Segment Start: RECORDS FOR THE TASK

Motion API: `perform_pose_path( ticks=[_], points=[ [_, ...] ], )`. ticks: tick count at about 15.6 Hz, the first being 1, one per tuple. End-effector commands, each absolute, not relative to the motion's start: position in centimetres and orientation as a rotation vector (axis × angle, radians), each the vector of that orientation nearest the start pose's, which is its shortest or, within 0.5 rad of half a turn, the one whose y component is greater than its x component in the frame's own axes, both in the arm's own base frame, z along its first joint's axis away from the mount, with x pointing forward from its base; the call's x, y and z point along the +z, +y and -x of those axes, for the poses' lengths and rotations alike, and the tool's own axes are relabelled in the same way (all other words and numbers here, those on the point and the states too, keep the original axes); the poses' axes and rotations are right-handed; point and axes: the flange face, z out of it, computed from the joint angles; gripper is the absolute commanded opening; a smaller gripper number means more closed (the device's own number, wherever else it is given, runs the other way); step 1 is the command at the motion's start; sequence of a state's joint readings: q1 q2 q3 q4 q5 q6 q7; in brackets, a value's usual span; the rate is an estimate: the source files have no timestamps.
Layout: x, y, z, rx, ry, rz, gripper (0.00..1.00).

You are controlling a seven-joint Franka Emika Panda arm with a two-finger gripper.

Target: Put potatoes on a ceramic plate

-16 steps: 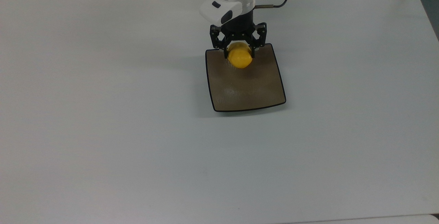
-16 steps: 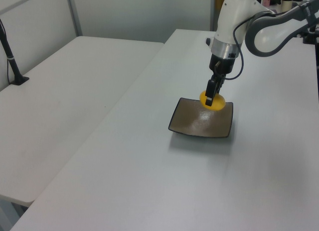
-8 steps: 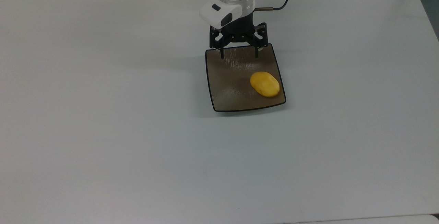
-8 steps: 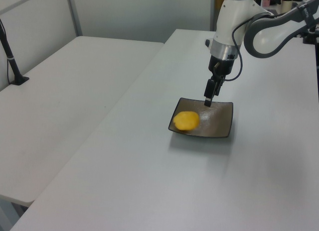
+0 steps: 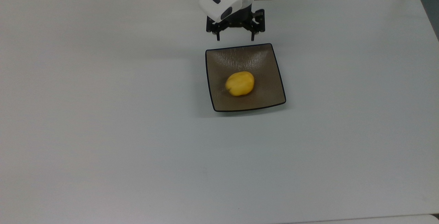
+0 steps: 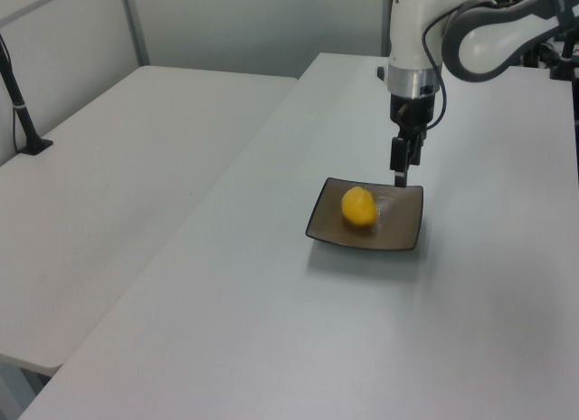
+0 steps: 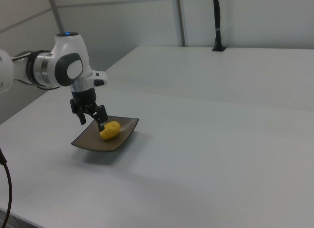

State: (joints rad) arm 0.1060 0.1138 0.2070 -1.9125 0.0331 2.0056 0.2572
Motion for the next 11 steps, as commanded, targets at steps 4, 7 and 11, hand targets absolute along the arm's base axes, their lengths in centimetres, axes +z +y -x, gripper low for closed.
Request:
perform_pose_path(
  ticks=[4, 7, 11],
  points=[
    [48.3, 16.3, -54.2, 0.021, -0.078, 3.197, 1.0],
    [49.5, 14.6, -54.1, -0.002, -0.069, 3.232, 1.0],
    [50.7, 10.1, -54.9, -0.026, -0.072, 3.24, 1.0]
  ],
)
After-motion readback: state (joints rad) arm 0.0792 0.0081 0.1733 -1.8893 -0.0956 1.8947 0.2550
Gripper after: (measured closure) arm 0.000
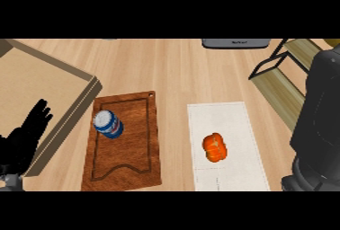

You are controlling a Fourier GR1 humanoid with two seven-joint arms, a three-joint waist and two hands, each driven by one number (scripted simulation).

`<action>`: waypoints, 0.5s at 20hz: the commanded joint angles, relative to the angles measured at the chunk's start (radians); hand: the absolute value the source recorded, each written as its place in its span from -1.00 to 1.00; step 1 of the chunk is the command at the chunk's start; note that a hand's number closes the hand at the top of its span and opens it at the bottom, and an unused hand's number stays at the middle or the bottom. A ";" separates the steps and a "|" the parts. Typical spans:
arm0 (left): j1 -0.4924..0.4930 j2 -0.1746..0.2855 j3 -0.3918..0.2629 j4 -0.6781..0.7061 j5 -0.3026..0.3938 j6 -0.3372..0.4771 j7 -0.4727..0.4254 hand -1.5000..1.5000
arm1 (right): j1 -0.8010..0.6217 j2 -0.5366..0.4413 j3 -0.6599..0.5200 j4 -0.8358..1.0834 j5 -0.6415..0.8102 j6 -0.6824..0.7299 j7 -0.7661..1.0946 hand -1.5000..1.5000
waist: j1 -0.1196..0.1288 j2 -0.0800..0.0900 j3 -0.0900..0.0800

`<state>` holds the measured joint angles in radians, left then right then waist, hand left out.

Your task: Pick the lemon from the placemat and place it in the tiered shelf

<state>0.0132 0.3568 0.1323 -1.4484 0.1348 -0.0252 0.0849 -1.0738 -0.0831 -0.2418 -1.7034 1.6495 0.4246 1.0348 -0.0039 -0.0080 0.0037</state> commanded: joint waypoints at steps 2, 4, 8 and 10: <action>0.035 -0.013 0.007 0.074 -0.016 -0.012 -0.069 0.00 | 0.005 -0.058 -0.082 0.060 0.038 0.083 0.059 1.00 | 0.002 0.009 -0.005; -0.037 -0.038 -0.016 0.072 -0.016 0.009 0.001 0.00 | -0.049 -0.095 -0.113 0.064 0.035 0.132 0.037 1.00 | -0.005 0.008 -0.005; -0.026 0.013 0.021 0.016 0.017 -0.032 0.047 0.00 | 0.002 -0.113 -0.126 0.108 0.071 0.111 0.007 1.00 | 0.005 0.008 -0.004; 0.025 -0.022 -0.002 0.005 -0.016 -0.016 0.009 0.00 | 0.008 -0.141 -0.169 0.125 0.035 0.074 -0.026 1.00 | 0.009 0.008 -0.004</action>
<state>0.0085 0.3536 0.1395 -1.4516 0.1337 -0.0433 0.0948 -1.0720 -0.1916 -0.3727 -1.6144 1.6993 0.4932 0.9616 0.0019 -0.0034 0.0035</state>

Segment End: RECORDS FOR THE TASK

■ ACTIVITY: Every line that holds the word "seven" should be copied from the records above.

■ RESPONSE AREA:
You are controlling a seven-joint Franka Emika Panda arm with a two-finger gripper.
You are controlling a Fourier GR1 humanoid with two seven-joint arms, a three-joint waist and two hands, each driven by one number (scripted simulation).

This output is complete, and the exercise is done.